I head back to those busy making calls. Most of them are girls. I listen in to their conversations. Most of them try to keep the conversation short.
One girl who couldn’t reveal her name says that tuvugane saves her a lot of money.
"If you have Frw60, you can call someone and tell them to call you back.”
But I still wanted to know why most of the callers were girls and why they were only calling men.
She asks me a rhetorical question, "Whom do you expect us to call? Girls!! What for? Maybe you do not know that like poles do not attract.”
"Men want us and that’s why we call them. Most of the girls who come for calls are calling their boyfriends for weekend outings or dinners.

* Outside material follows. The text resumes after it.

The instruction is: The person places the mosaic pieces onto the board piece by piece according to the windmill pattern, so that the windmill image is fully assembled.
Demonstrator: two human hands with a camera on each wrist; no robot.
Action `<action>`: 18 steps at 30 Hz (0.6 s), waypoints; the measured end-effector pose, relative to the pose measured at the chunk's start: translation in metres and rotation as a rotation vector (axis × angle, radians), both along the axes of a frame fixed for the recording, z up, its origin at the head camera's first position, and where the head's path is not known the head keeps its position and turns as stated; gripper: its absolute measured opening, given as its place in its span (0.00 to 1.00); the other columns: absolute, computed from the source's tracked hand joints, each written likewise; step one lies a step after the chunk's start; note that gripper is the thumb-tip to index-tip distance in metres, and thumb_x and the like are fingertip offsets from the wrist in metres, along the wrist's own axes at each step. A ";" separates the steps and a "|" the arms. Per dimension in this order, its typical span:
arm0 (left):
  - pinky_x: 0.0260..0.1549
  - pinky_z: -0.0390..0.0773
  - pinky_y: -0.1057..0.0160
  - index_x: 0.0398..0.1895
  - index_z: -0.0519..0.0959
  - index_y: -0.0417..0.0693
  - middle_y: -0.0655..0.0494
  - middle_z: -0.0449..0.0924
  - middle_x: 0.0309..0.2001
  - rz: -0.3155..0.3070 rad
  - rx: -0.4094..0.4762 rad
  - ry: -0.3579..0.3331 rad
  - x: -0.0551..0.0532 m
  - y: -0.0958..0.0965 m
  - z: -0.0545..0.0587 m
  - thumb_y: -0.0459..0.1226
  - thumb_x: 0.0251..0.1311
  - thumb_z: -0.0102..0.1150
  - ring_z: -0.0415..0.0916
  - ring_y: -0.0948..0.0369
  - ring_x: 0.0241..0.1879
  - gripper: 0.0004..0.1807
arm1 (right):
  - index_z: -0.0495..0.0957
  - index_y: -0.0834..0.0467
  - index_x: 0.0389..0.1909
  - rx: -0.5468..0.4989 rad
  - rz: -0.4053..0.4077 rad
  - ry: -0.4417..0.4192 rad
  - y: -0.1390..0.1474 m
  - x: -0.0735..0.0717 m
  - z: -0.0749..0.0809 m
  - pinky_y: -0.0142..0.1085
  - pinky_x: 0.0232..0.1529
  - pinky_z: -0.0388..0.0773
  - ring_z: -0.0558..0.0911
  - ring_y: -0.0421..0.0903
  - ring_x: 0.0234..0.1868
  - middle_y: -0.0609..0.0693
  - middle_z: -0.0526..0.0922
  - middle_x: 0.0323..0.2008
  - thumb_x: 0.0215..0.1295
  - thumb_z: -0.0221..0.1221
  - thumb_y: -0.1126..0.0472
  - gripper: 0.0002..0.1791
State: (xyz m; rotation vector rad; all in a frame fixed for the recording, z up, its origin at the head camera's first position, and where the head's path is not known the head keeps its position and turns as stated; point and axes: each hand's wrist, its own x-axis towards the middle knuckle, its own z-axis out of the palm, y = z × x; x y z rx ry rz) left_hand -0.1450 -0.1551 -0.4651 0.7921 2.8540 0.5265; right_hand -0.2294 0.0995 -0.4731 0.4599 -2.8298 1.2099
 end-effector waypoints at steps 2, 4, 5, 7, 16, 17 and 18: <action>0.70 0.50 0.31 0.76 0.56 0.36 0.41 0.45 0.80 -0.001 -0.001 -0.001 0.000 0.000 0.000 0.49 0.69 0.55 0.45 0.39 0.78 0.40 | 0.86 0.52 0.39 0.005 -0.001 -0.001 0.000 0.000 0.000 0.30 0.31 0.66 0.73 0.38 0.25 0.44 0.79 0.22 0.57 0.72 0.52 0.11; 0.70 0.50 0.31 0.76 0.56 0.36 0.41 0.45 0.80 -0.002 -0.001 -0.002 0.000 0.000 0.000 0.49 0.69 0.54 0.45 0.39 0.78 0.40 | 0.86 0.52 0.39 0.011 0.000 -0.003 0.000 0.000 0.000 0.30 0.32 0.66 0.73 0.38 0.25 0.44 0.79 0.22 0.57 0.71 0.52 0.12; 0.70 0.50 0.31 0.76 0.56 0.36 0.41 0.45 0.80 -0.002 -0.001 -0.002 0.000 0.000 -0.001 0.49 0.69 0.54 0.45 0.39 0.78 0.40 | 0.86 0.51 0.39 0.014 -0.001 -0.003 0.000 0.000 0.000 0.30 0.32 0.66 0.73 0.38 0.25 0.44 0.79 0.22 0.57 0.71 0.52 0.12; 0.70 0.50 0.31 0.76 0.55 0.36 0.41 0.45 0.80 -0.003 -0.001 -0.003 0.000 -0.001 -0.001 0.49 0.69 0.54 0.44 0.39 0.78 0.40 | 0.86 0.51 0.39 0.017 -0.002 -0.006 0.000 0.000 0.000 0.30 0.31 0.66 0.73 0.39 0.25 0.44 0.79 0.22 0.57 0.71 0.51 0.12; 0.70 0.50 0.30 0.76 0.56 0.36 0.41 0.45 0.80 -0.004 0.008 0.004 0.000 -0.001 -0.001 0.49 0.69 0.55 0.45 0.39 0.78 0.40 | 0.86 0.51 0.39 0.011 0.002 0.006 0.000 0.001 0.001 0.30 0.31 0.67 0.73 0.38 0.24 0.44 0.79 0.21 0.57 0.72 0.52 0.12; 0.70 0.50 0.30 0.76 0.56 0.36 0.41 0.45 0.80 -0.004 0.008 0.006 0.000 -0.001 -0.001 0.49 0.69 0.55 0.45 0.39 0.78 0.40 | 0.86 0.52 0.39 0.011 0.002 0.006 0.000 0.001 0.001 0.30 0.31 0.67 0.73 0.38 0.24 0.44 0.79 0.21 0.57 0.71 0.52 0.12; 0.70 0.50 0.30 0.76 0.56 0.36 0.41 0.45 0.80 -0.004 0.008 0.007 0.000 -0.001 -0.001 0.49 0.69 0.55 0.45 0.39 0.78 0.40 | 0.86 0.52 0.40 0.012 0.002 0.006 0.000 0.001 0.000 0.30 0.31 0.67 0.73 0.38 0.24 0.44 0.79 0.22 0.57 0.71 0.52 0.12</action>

That’s how we survive here at campus given the hard life we face.”
Another girl who also preferred to remain anonymous says that tuvugane is among the things that makes her life.
"I am out going and love to be with friends who are mostly men. Men like spending on girls. But they expect something in return. It’s about taking good care of yourself.”
I wondered if these girls do not fear talking in public when such matters ought to be private.
Uweyezu Moses, a tuvugane operator on the road that leads to the School of Finance and Business (SFB), says that girls are not afraid to talk with their boyfriends in his presence or any other person’s presence.
They come, sometimes in a group, seemingly knowing what whoever is going to call will say. At the end, they will laugh some times saying "yes deal, deal,” in happiness of the response.
"I sometimes enjoy operating a tuvugane due to the stories I hear. There was one time, and I think a girl had chucked a boyfriend, when she came to make a call, she only disgraced him. She was not polite in her words, telling him never to call her again and never to boast of his wealth in front of her again.”
Harelimana Pascal, also a tuvugane operator, says that girls do not want to use the small credit they have on their mobile phones and opt to use tuvugane. However, he says, boys too use tuvugane to connect with their friends, though not as many of them.
Tumuhimbise Ambrose, a student at SFB, says that boys fear to be looked down on by ladies.
"If you call a girl using a tuvugane, she will never respect your demands and will always look at you as not able. That’s why people who have phone numbers that start with 0830… will always take away campus girls because they believe they are loaded,” says Tumuhimbise.